Los resultados para el avance democrático están, en efecto, por verse, pero desbordan ya, sin posibilidad fácil de retorno a la pax potosina, el ámbito local en el que tan bien se mueve el navismo. «Democracia o muerte» fue el título de un artículo de Luis Rubio en La Jornada del sábado 12 de octubre. No se trata de un eco de castrismo postmoderno (aunque del cabeceador nadie puede hacerse cargo), pero sí de sugerir, de plantear, que el clásico «hasta aquí» de la política presidencial mexicana, ha sido ya del todo superado y que adelante sólo queda la democratización rápida y extensa del sistema, y desde arriba, concluye Rubio, supongo que en el afán de que sea expedita, creíble, firme.
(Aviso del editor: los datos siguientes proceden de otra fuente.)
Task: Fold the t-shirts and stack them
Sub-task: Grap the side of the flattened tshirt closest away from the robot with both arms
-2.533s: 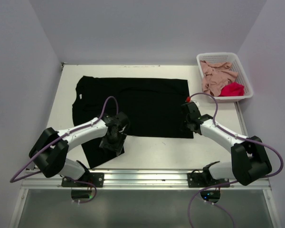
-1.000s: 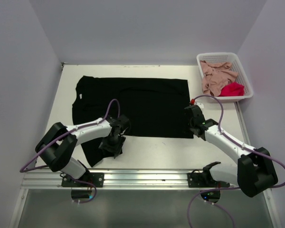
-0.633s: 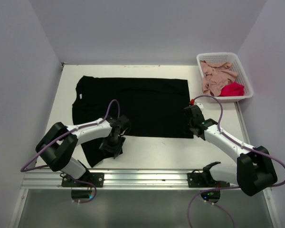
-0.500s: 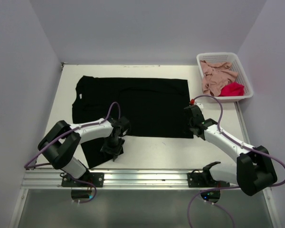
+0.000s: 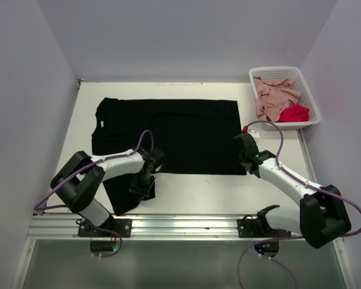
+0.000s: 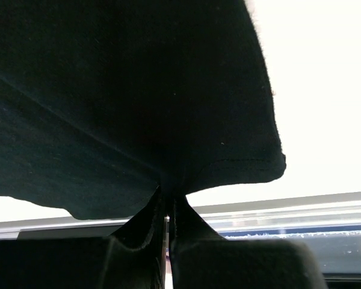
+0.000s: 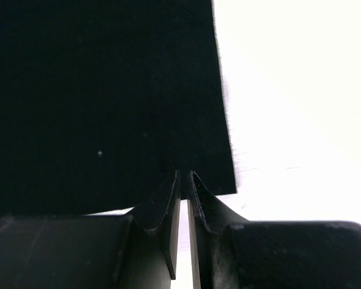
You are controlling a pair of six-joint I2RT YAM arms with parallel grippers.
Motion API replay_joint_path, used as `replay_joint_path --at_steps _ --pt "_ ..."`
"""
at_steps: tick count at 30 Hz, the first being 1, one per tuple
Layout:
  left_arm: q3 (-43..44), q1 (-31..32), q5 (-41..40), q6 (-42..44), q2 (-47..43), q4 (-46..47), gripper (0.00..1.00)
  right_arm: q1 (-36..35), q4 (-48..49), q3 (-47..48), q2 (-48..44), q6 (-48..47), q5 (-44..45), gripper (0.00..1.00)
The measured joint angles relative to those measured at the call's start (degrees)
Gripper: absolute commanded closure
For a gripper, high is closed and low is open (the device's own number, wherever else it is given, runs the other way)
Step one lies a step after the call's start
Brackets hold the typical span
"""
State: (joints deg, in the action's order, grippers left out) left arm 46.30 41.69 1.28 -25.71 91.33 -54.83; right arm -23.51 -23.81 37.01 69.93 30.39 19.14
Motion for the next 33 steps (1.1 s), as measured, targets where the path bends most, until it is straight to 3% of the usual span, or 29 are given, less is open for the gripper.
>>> replay_joint_path --at_steps 3,4,7,14,26,33 --pt "0.3 0.0 0.0 -0.2 -0.4 0.1 1.0 0.0 -1.2 0.3 1.4 1.4 2.1 0.83" --pt "0.7 0.0 0.0 -0.2 -0.7 0.3 1.0 0.0 -1.4 0.5 2.2 1.9 2.5 0.69" --pt "3.1 0.0 -0.1 -0.3 -2.7 0.4 1.0 0.0 -2.5 1.3 6.2 4.3 4.3 0.43" --pt "6.3 0.0 -0.5 -0.7 -8.2 0.3 1.0 0.2 -2.5 2.1 10.5 7.9 5.9 0.43" --pt "6.6 0.0 -1.0 -0.7 -8.8 -1.0 1.0 2.6 -2.0 2.5 11.3 12.3 4.5 0.55" --pt "8.9 0.0 -2.2 -0.8 -10.3 -2.5 1.0 2.7 -7.6 1.1 3.1 13.0 3.4 0.49"
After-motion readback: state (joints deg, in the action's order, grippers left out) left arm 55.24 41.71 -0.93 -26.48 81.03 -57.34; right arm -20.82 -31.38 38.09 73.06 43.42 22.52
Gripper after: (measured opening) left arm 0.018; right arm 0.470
San Luis, en verdad, pone al sistema todo frente a la urgencia de la reforma. Por paradójico que pueda sonar, hoy se cuenta en favor de ello con unos activos cuya desvalorización parecía estar en el centro de la estrategia democrática de muchos contingentes y aspiraciones opositores. La fuerza de la presidencia, asentada en hechos y derechos provenientes del electorado, sólo podrá mantenerse si no se la somete a un perpetuo toma y daca puntual y, tal vez este es el término, paraconstitucional que no puede sino producir espejismos de fuerza y realidades de progresivo desgaste. Hay pues, como probabilidad a la vista, la necesidad de que «desde arriba» se acelere el paso.

De otra parte, las acciones y decisiones en el Bajío y el altiplano han dado paso a la conformación (confirmación, sería quizá más acertado) de una suerte de convergencia implícita pero de fondo entre vastos intereses políticos y económicos, nacionales y regionales, en el cual sustentar un consenso de gobernabilidad y disputa política abierta y democrática. Nava y el panismo guanajuatense encabezado por el gobernador Medina, tal vez extendible hasta Baja California y desde luego centrado en el centro mismo del liderazgo nacional del PAN; las cúpulas de la empresa y, ahora, importantes grupos de propietarios y sectores medios y altos de Guanajuato, San Luis, Sonora y Nuevo León, etcétera, ilustran vértices y ejes de un acuerdo que puede ser y hacerse para durar.

Fincado en unas ambiciones de largo aliento sobre la economía, articulado por entendimientos cada vez más precisos y delicados en torno a la propiedad y su usufructo, cada vez más compenetrado de una misma visión del lugar de México en el mundo, al menos en lo que a economía toca, este es el tipo de consenso que dura y domina, que puede integrar los más variados contingentes y encauzar los más enconados conflictos, pero también dejar fuera, excluir y hasta rechazar a los que simplemente se oponen y ven en cada round el final de la pelea.

Este es, por lo demás, un entorno que hace compatibles las presidencias fuertes con los sistemas de poder e intercambio político abiertos. Este es el umbral en el que estamos o hacia el que empezamos con celeridad a movernos. Los oficiantes del business as usual, el priísmo enfeudado y creyente ingenuo en que con dinero bien usado las aguas vuelven pronto a su cauce, junto con los que, desde la banqueta de enfrente, festinan (y festejan) las «primeras derrotas» de Salinas pueden toparse, de nuevo, con el país del nunca jamás.

Rolando Cordera. Economista. Director del programa nexos TV.